There’s another dark sense out here that hits you like an icy breeze when you realize FDR first recognized symptoms of polio during one of his idylls up here, though there are medical disputes about what exactly folded his vigorous six-foot two-inch frame into a wheelchair for the rest of his life. The chill struck the future president during a vacation that started on August 7, 1921, when he was 39. According to a monograph written by Amy Berish for the Presidential Library, using Jean Edward Smith’s FDR as a source, “During the summer of 1921, FDR was enjoying a day of sailing on his yacht when he suddenly fell overboard into the icy waters of the Bay of Fundy…”

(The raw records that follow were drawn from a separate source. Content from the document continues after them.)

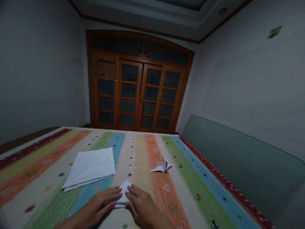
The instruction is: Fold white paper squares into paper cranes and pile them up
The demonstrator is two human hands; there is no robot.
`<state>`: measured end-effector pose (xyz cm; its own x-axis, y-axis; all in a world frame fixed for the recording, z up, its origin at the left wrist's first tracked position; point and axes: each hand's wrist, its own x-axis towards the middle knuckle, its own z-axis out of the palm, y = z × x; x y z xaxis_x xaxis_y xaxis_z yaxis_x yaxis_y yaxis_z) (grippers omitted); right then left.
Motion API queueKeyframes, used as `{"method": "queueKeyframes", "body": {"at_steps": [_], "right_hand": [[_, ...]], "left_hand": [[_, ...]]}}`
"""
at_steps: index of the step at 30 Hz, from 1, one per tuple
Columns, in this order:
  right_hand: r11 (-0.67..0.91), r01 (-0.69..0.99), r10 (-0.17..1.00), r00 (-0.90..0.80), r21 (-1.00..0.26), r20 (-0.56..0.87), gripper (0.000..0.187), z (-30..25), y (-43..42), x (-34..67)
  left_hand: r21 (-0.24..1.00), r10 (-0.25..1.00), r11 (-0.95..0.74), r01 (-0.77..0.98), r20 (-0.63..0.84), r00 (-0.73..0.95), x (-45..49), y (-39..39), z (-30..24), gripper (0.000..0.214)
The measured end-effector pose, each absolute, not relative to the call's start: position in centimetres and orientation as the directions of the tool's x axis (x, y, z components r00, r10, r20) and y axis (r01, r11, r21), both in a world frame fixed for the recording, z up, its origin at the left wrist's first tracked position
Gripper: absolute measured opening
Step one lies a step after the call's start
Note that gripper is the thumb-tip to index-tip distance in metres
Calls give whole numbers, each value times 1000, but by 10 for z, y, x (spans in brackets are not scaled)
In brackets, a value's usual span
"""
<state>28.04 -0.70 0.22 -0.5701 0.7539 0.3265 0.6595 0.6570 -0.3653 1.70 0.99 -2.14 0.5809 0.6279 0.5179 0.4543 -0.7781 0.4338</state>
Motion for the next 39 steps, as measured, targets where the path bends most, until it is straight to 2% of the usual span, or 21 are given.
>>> {"method": "queueKeyframes", "body": {"at_steps": [4,9,15,20,25,29,32,35,39], "right_hand": [[693,673,714,-592,-258,373,37,0,-9,278],[683,696,715,-576,-221,398,37,-3,-9,274],[695,695,697,-590,-183,408,30,-4,-6,272],[711,681,683,-611,-174,401,36,-6,-4,273],[693,684,703,-569,-229,427,42,-7,-5,273],[690,657,703,-506,-305,500,42,-5,-5,273],[682,624,704,-422,-380,570,40,-8,-4,274],[660,569,722,-301,-491,623,37,-14,-1,271],[555,448,816,-128,-701,564,37,-13,-2,264]], "left_hand": [[345,612,-790,507,493,618,24,6,-14,30],[260,583,-805,533,507,635,30,0,-7,27],[249,597,-792,558,512,618,34,-3,-6,30],[263,661,-737,622,471,584,34,0,-13,49],[363,760,-638,679,443,476,33,1,-17,58],[557,840,-535,635,434,326,35,1,-7,48],[728,898,-436,529,390,203,42,-2,1,44],[852,940,-342,397,316,132,52,-9,3,51],[870,947,-320,374,302,108,59,-14,-6,61]]}}
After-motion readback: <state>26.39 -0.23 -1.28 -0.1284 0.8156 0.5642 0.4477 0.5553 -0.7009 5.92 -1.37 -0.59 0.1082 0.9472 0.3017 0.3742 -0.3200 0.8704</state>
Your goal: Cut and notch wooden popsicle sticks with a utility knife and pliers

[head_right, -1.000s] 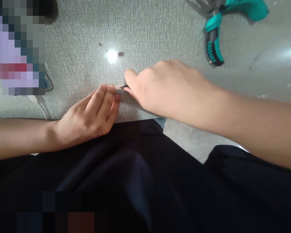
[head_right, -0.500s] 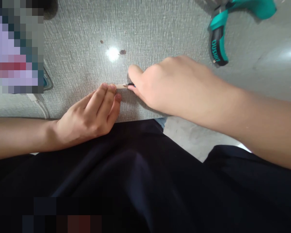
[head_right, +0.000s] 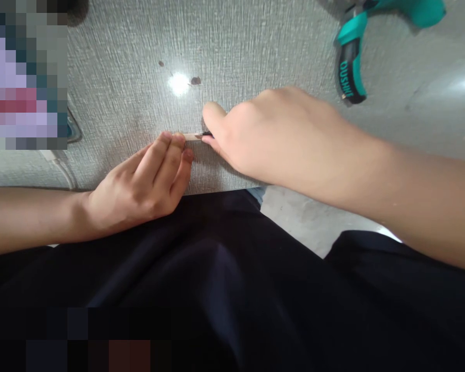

The next day, “Roosevelt felt a sudden chill. He told Eleanor he thought he was catching a cold and had better not risk infecting the children. He would go straight to bed. Eleanor sent up a tray of food, but he was not hungry. He had trouble sleeping that night and continued to tremble despite two heavy woolen blankets. The next morning he was worse. When he swung his legs out of bed and attempted to stand, his left leg buckled beneath him. He managed to get up and shave and assumed the problem would pass. ‘I tried to persuade myself that the trouble with my leg was muscular, that it would disappear as I used it. But presently it refused to work, and then the other collapsed as well.’ FDR dragged himself back to bed, and when Eleanor took his temperature it was 102.”

“There are some conversations that it may not have been polio but rather Guillain-Barré,” a nerve disorder, Mitchell says.

Roosevelt was carried down the long green lawn by neighbors to a waiting boat bound for the train station in Eastport, hidden from the world press. Mitchell tells of “a great conspiracy played by Lewis Howe” [the Roosevelts’ friend and political advisor played by Hume Cronin in Sunrise at Campobello] who misdirected reporters so that by the time they reached the train, huffing and puffing, “Franklin was already propped up in the window, waving” to the news hounds as the train pulled out.

On arrival in Boston, he was examined in secret by doctors before continuing south to New York. Twelve years later, he would return to Campobello in triumph as our 32nd President.